_Your task_. Wherever "directive" turns up in the entries, copy out the line that holds it.

_Data to examine_.
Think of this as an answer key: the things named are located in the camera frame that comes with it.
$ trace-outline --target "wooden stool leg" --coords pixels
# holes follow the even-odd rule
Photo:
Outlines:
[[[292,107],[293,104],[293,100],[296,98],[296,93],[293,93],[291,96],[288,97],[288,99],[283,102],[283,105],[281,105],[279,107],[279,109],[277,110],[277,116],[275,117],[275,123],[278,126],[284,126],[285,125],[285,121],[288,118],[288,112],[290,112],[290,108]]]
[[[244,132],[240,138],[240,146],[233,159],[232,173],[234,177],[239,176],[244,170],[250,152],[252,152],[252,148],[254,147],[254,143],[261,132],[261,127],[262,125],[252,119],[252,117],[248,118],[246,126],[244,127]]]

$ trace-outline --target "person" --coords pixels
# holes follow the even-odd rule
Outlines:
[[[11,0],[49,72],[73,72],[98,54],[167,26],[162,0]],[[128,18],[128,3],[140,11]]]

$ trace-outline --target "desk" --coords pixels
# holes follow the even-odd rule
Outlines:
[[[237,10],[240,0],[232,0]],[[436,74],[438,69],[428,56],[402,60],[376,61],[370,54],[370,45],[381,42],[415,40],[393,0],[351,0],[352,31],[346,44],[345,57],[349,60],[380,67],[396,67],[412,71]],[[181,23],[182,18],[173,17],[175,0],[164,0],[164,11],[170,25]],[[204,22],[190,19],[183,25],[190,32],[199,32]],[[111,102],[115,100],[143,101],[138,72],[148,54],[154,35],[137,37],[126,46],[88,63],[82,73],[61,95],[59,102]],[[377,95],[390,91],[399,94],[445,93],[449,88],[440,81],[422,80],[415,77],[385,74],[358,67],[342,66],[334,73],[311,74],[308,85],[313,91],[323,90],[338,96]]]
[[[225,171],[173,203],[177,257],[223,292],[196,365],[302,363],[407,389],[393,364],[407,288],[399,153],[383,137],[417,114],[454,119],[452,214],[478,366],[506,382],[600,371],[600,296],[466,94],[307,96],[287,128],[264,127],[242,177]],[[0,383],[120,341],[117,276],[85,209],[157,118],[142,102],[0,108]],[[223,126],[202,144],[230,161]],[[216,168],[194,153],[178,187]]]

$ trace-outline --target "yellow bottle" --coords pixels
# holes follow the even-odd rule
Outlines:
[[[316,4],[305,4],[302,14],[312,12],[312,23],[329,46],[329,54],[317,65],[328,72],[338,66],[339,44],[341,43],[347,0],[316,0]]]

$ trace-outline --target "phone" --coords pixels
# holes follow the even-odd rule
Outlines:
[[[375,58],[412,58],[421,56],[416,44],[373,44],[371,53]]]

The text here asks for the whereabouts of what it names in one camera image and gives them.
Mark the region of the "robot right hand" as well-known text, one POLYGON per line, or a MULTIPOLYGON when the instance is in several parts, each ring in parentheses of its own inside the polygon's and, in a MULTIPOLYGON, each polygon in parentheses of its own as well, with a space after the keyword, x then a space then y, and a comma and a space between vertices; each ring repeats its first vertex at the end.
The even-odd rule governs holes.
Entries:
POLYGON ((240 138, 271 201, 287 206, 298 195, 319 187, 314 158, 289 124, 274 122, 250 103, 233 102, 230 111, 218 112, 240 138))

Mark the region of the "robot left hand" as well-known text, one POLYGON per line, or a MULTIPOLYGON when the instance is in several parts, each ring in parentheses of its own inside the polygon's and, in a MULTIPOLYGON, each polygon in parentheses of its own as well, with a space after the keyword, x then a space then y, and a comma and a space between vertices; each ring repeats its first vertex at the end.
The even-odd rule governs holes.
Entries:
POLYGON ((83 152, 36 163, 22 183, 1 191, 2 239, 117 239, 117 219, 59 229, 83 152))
...
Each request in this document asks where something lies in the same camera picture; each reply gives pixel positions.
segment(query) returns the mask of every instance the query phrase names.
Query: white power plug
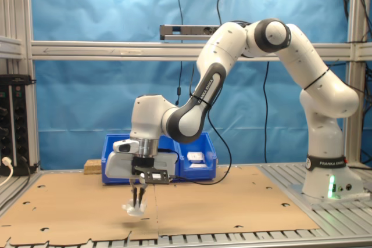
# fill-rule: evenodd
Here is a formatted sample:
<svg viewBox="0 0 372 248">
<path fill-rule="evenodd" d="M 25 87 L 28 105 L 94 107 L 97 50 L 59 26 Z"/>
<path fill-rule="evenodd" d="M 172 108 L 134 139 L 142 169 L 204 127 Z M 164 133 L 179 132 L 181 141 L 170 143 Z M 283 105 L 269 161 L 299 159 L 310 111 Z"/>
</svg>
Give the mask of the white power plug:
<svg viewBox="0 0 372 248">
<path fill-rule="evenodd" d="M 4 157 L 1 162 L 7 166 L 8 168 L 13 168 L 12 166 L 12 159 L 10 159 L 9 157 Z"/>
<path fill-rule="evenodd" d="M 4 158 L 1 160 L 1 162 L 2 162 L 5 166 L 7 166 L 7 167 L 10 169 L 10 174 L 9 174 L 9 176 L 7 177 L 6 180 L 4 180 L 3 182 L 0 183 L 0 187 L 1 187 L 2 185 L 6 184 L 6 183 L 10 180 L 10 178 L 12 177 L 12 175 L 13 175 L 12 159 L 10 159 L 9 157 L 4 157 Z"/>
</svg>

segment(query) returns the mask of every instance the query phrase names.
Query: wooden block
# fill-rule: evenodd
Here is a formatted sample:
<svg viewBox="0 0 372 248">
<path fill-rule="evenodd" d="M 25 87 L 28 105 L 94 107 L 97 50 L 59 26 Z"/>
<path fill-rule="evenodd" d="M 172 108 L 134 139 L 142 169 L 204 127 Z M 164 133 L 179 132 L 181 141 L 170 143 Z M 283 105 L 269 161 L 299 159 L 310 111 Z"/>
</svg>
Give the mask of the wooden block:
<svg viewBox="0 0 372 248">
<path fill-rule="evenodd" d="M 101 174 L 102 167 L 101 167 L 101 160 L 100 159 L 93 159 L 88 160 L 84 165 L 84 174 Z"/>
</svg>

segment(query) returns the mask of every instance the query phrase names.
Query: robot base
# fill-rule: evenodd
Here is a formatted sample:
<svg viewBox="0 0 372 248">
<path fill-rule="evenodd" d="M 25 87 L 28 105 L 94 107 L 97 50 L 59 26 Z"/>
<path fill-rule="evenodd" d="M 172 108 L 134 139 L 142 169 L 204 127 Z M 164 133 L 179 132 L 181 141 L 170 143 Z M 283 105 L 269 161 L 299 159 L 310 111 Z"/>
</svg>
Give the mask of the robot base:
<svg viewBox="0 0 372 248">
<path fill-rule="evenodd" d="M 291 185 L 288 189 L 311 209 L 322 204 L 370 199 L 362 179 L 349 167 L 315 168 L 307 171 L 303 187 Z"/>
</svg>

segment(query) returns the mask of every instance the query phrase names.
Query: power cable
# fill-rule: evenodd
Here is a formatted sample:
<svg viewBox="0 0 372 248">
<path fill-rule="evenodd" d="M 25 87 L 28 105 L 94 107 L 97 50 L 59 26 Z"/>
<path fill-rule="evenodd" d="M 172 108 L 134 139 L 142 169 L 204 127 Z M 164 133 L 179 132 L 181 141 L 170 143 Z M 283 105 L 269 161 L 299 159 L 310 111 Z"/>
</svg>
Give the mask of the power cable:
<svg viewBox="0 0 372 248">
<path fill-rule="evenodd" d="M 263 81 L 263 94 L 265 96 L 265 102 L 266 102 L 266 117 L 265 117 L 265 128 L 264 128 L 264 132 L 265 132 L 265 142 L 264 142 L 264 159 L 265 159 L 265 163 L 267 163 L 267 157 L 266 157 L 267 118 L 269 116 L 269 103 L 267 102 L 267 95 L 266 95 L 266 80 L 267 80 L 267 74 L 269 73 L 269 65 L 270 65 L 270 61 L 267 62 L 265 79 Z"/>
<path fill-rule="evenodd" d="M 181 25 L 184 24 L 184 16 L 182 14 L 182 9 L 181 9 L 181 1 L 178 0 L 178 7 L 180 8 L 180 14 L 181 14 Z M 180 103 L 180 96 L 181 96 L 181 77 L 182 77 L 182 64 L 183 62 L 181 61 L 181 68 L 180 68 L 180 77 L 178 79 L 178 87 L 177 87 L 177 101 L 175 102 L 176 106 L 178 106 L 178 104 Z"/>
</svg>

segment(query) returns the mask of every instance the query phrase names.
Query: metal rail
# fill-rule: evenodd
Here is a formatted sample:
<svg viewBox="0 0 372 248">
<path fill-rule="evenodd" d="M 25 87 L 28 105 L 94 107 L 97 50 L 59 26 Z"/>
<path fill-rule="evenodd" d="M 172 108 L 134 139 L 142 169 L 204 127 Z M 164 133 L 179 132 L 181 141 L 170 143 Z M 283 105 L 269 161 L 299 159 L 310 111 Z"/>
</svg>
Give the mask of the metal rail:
* * *
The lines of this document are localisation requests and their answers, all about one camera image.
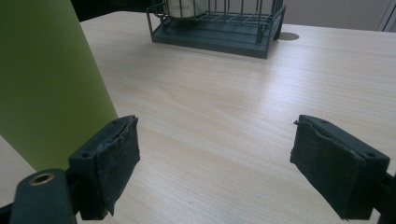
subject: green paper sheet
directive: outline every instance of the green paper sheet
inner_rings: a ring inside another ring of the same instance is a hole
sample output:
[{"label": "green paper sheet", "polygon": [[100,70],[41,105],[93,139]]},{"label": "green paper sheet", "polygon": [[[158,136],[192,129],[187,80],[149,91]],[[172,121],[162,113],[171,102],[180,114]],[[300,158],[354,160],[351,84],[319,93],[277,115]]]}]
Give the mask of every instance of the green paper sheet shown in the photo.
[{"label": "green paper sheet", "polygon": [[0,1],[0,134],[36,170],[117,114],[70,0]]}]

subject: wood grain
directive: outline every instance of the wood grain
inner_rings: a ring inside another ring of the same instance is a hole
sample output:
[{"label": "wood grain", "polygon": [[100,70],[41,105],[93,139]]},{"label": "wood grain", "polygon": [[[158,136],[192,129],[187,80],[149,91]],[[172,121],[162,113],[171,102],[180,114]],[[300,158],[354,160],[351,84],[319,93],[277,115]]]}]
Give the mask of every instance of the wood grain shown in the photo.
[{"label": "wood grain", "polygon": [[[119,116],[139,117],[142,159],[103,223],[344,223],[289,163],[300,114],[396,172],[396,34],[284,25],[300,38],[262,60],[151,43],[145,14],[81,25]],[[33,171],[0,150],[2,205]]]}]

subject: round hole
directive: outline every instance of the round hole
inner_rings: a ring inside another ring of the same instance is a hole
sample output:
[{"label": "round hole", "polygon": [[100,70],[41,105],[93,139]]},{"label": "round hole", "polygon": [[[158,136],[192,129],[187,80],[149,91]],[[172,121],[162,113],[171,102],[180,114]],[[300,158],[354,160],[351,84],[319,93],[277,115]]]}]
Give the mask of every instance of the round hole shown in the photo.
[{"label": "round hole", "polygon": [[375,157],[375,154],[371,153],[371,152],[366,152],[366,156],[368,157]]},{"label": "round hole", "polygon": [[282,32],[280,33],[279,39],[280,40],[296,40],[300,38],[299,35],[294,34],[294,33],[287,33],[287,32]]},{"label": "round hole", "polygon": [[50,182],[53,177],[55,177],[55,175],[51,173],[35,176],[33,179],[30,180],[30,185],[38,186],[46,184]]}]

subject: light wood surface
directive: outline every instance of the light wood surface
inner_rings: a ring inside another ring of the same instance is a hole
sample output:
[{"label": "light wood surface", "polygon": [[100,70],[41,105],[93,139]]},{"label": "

_Completed task_.
directive: outline every instance of the green paper sheet
directive: outline every instance of the wood grain
directive: outline every instance of the round hole
directive: outline every instance of the light wood surface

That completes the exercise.